Enjoy the interview:
What are your top 7 exportable products from Nigeria that are very lucrative and selling fast in the international market right now?
1. Gallstones; 2. Cashew nuts; 3. Soybeans; 4. Sesame Seeds; 5. Bitter kola; 6. Ginger; 7. Charcoal.
Why did you choose these 7 products?
Well, from our research we have come to understand that these are the products that really move fast in the export market because of the importance and the uses of the products and from my years of practice, I have never sold or exported any other product outside Nigeria like these ones.
They sell like hot cakes and are highly competitive in the marketplace. Also, the destination of the products, that is, the countries that buy them have over the years continue to ask for it without having alternatives, and because these products have high economic value that each of them can be used for several other things as a component for use in accomplishing other products. You can see why the demand is very high that sometimes we can’t even meet orders. Let us take for instance bitter kola, which is also known as Garcinia Kola. It is a major component used for the cure of malaria worldwide, because of this fact, countries that are battling with malaria, or pharmaceutical companies that produce anti malaria drugs buy it in large quantities to make drugs for cure and prevention of malaria.
Where can they be sourced in Nigeria and how can they be sourced at cheaper rate?
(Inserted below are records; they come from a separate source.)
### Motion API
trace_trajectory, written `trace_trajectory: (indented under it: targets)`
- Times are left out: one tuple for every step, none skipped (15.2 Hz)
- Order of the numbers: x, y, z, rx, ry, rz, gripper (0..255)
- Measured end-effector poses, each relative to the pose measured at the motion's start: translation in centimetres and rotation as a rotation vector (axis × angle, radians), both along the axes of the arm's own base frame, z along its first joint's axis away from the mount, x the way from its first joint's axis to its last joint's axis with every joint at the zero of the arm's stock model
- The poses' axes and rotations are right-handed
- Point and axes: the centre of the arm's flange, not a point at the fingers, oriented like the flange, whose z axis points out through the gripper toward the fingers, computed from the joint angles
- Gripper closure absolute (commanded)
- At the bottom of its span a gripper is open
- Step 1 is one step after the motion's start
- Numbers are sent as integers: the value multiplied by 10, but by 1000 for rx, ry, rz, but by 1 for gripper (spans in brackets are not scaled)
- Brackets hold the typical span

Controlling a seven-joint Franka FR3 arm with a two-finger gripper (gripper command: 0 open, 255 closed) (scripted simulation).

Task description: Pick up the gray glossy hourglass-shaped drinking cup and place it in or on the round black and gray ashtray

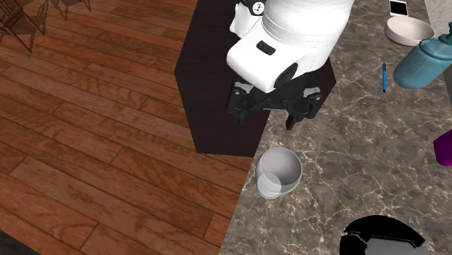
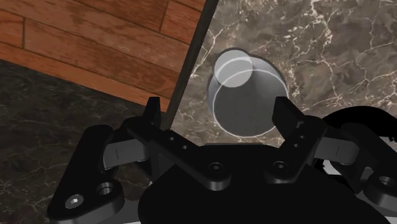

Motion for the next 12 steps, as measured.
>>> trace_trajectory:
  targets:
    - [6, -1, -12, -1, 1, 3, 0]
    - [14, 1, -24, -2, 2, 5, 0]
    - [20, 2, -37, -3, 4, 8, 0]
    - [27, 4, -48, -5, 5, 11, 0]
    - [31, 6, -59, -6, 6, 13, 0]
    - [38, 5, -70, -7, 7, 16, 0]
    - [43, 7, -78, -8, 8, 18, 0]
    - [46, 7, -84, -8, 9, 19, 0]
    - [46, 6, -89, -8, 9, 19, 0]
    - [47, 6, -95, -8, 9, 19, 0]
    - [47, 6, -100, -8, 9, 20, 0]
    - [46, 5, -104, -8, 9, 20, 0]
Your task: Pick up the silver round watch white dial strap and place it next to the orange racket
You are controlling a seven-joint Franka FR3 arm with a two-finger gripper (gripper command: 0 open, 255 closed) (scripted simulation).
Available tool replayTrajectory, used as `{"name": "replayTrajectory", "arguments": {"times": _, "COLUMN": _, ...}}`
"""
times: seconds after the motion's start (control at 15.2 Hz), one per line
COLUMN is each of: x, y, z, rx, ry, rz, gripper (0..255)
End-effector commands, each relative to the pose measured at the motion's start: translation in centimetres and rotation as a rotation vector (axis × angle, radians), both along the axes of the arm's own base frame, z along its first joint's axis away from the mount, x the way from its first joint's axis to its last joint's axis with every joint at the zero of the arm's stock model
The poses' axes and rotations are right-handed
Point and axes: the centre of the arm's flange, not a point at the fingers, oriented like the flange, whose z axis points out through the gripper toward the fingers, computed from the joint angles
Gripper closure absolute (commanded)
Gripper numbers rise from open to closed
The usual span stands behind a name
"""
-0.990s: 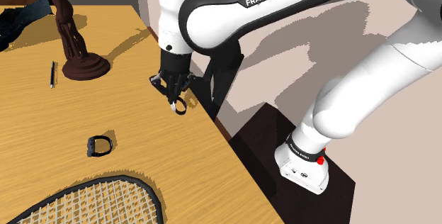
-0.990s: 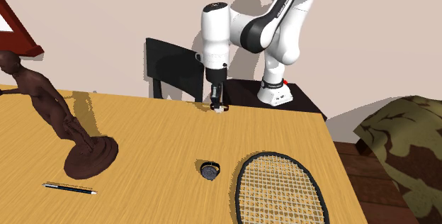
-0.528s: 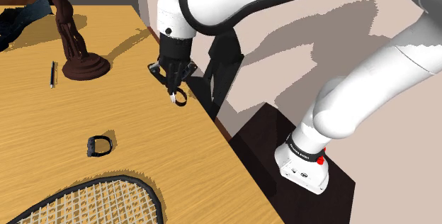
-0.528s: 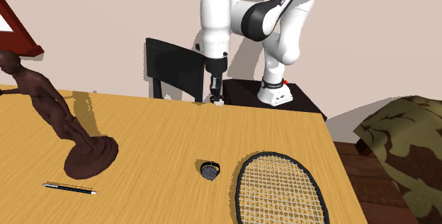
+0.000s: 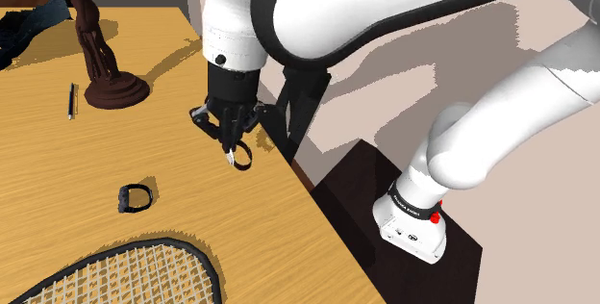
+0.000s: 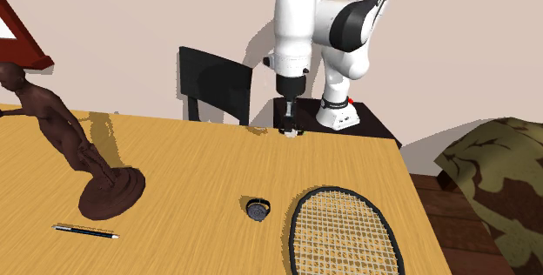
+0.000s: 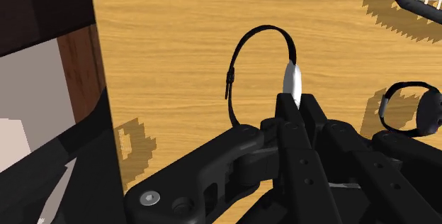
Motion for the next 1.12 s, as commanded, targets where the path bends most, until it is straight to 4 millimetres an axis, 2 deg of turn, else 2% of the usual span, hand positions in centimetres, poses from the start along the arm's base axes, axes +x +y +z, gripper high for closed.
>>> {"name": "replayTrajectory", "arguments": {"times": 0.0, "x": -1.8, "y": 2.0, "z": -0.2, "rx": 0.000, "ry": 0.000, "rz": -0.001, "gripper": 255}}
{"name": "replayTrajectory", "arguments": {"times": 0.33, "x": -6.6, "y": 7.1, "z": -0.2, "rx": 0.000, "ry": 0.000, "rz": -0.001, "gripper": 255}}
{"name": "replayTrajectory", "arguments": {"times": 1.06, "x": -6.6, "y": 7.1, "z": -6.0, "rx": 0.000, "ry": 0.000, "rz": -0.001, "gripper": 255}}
They can be source from the villages around us like Ondo, Jalingo, and Oshogbo. This is one thing we as a nation should be grateful to God for, for the natural endowments and resources He has blessed us with. We have these products in abundance and some nations around the world are looking for it. The irony of it is that most villages that have these products in abundance and don’t know what to do with it are wasting it, but if you have the information of who needs it and is ready to pay for it, then you have just found yourself a business that can keep making money for your entire generation.
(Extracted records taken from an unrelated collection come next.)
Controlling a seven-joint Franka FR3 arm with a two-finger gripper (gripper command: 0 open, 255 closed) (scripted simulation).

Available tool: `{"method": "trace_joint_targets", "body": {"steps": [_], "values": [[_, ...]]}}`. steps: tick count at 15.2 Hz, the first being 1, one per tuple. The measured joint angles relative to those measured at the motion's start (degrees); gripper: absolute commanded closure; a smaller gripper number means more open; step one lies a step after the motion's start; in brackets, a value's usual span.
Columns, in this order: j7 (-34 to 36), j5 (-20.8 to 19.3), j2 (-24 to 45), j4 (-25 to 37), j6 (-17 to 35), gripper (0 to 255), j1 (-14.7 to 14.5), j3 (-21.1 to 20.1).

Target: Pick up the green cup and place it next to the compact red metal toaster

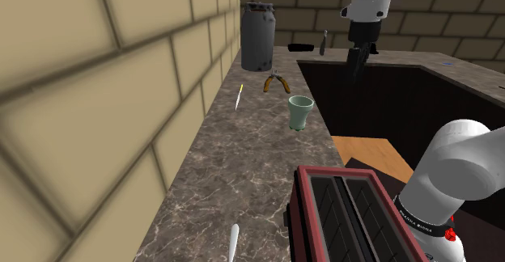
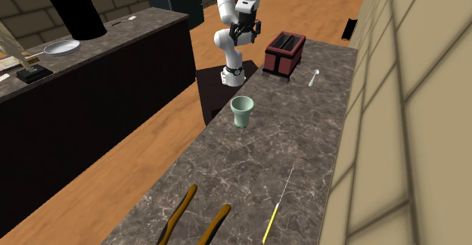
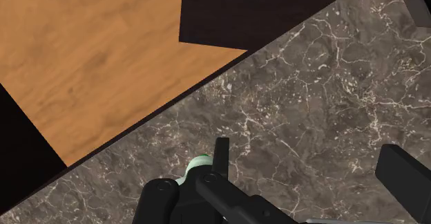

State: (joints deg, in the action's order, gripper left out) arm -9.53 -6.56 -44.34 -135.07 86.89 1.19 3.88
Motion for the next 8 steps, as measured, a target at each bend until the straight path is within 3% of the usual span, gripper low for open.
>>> {"method": "trace_joint_targets", "body": {"steps": [3, 8], "values": [[0.1, -0.3, 1.6, -0.6, 2.3, 0, 0.0, 0.2], [0.6, -1.2, 9.2, -1.5, 11.2, 0, 0.2, 0.9]]}}
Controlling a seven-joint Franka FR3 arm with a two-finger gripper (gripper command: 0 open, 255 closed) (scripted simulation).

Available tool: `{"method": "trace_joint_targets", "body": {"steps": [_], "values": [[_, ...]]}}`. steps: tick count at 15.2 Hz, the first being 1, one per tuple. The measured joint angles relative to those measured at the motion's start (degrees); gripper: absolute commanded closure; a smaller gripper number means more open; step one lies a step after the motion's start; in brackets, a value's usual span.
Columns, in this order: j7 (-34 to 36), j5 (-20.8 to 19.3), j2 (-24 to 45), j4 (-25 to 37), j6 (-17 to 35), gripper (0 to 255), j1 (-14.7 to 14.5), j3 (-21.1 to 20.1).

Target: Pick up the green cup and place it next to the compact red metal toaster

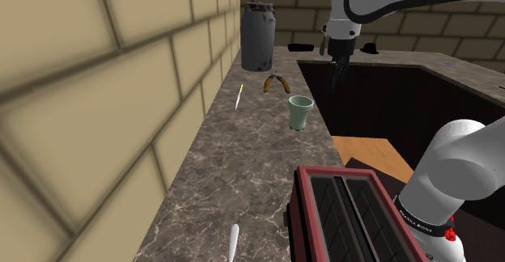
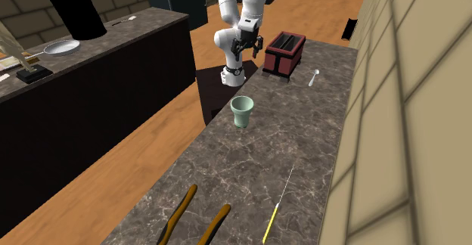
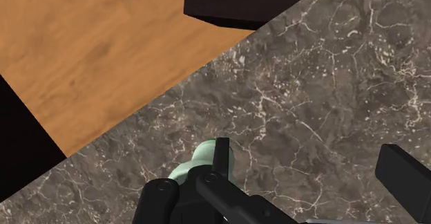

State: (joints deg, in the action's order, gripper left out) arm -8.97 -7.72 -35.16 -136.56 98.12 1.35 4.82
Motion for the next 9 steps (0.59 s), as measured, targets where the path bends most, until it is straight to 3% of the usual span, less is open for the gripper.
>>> {"method": "trace_joint_targets", "body": {"steps": [9], "values": [[1.7, -0.9, 18.1, 3.4, 15.7, 0, -0.1, 0.7]]}}
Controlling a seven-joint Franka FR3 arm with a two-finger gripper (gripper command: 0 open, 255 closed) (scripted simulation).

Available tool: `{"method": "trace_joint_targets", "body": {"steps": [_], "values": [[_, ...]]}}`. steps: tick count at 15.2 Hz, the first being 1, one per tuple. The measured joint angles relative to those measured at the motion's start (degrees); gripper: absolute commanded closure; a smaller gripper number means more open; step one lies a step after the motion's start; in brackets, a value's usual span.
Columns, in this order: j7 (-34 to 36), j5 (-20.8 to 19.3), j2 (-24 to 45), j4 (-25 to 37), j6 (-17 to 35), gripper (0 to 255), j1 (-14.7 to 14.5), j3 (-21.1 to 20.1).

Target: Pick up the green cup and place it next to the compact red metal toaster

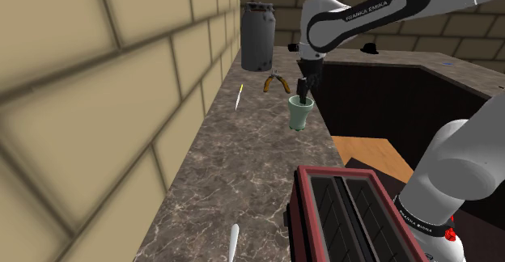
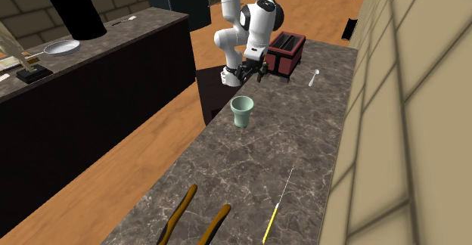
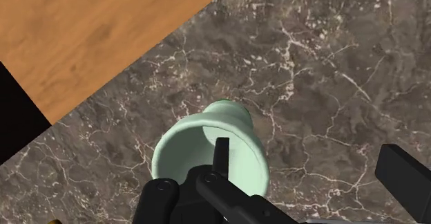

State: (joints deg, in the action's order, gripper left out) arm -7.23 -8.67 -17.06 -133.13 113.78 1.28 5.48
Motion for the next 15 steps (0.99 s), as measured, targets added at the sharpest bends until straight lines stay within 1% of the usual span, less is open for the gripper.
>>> {"method": "trace_joint_targets", "body": {"steps": [2, 4, 5, 12, 15], "values": [[0.4, -0.1, 4.4, 1.3, 3.3, 0, 0.0, 0.1], [0.3, -0.3, 8.8, 3.9, 5.4, 0, 0.2, 0.4], [0.3, -0.4, 9.9, 4.2, 6.3, 0, 0.3, 0.5], [0.5, -0.7, 13.3, 2.1, 11.9, 0, 0.6, 0.9], [0.6, -0.8, 13.8, 1.6, 13.0, 0, 0.7, 1.0]]}}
How can one meet the export specification for the products?
It is very easy; some of the products are specified by the Federal Ministry of Agriculture, or the Ministry of Health, but in the case of the gallstones, the Ministry of Health is perfect for giving you the specification. You can visit their office or use a registered lab to get the right specification. However, most time buyers do the test by asking you to send samples of the products. Quality Control is very important when it comes to maintaining a good quality. This implies that exportable product, including bitter kola must be free of foreign matters like stones, dirt, papers, nylon, sands, etc. They must not be among the product you are exporting, because this will not only add unnecessary weight but will contaminate the product, especially while it is used for medicinal and food purposes.
Is it only the Federal Ministry of health that has the right to certify your products for export?
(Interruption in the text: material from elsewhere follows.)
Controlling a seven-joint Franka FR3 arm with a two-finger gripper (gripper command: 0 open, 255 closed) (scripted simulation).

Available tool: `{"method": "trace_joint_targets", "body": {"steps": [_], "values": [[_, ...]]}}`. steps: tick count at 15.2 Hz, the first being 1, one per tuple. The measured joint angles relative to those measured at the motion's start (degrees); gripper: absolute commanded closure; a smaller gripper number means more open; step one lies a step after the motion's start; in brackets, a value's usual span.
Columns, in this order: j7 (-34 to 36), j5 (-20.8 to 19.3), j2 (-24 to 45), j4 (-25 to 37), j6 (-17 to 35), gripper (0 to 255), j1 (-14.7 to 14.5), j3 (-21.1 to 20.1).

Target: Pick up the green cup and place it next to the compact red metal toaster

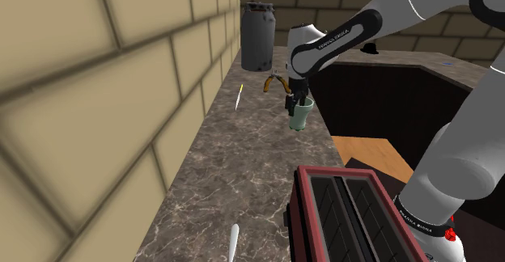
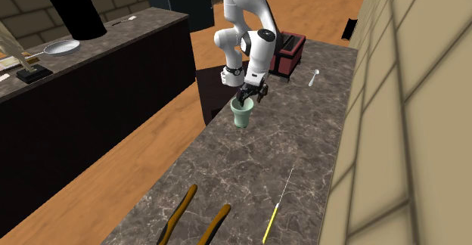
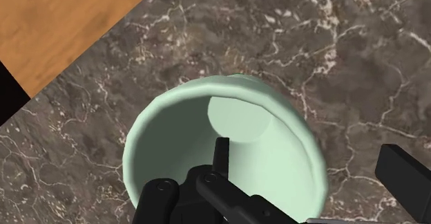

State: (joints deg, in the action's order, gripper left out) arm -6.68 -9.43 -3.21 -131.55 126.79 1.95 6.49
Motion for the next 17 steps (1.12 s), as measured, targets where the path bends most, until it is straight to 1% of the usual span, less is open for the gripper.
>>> {"method": "trace_joint_targets", "body": {"steps": [4, 5, 15, 17], "values": [[0.0, 0.0, 0.1, 0.0, 0.2, 0, 0.0, 0.0], [0.0, 0.0, 0.1, 0.0, 0.2, 255, 0.0, 0.0], [0.0, 0.0, 0.1, 0.0, 0.2, 255, 0.0, 0.0], [-0.1, 0.0, -0.4, 0.4, -0.7, 255, 0.0, 0.0]]}}
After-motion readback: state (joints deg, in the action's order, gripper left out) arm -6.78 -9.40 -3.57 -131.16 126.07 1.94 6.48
No, they are not the only one but I always advice that you take your products there first because once the Federal Ministry of Health has certified your products, all other agencies are just going to succumb to that. The Federal Ministry of Health and the Standard Organizations of Nigeria are like the most important agency when it comes to certification of products. Even though there are other agencies, these two must not be overlooked. Also, I will like you to know that when it comes to food stuff you cannot overlook NAFDAC, but if you are using NACHO at the international airport where you want to send your stuff through cargo, there are agencies approved by the Federal Government to check every item that is exported. At the airport also, your products can be inspected and certified before exporting it. But if you want to use courier service delivery, you may need to provide some documentation of your company before your products will be inspected and certified for export.
How can a new comer to export get into this business of exporting any of the products?
To get into export business, it’s a must you get a good mentor who can always guide you on what to do at any given time. This is what most of us don’t consider very important when it comes to doing business and doing it right. There is a way to do anything that is worth doing in life, and if you have chosen to do the business of exporting, therefore, you need a mentor or you need a proper training to know the does and don’t of that business.
Where is the hottest export market for these products?
The hottest markets for the 7 products mentioned are China, Germany, India, and Brazil. The four countries are known for buying the products listed above. Though other countries also buy, but major buyers come from the four countries I just mentioned. Thank God for the Internet and other forums of business networking that we have now where we can make searches and get connected to other people that are ready to do business with us. For instance, if you belong to an international organization like the chamber of commerce and industry, you might be favoured to have a link to some of these destinations.
How does one sell in foreign market?
Proper pricing, complete and accurate quotation and choice of terms of trade and payment are four critical elements in selling a product or service internationally. Of the four, pricing is the most problematic even for the experienced exporter. Pricing consideration usually includes: At what price should the firm sell its product in the foreign market?
Does the foreign price reflect the product’s quality? Is the price competitive? Should the firm pursue market penetration or market skimming pricing objectives abroad? What type of discount (trade, cash, quantity) and allowances (advertising, trade off) should the firm offer its foreign customers? Should prices differ with market segment? What should the firm do about product line pricing? What pricing options are available if the firm’s costs increase or decrease? Is the demand in the foreign market elastic or inelastic? Are the prices going to be viewed by the foreign government as reasonable?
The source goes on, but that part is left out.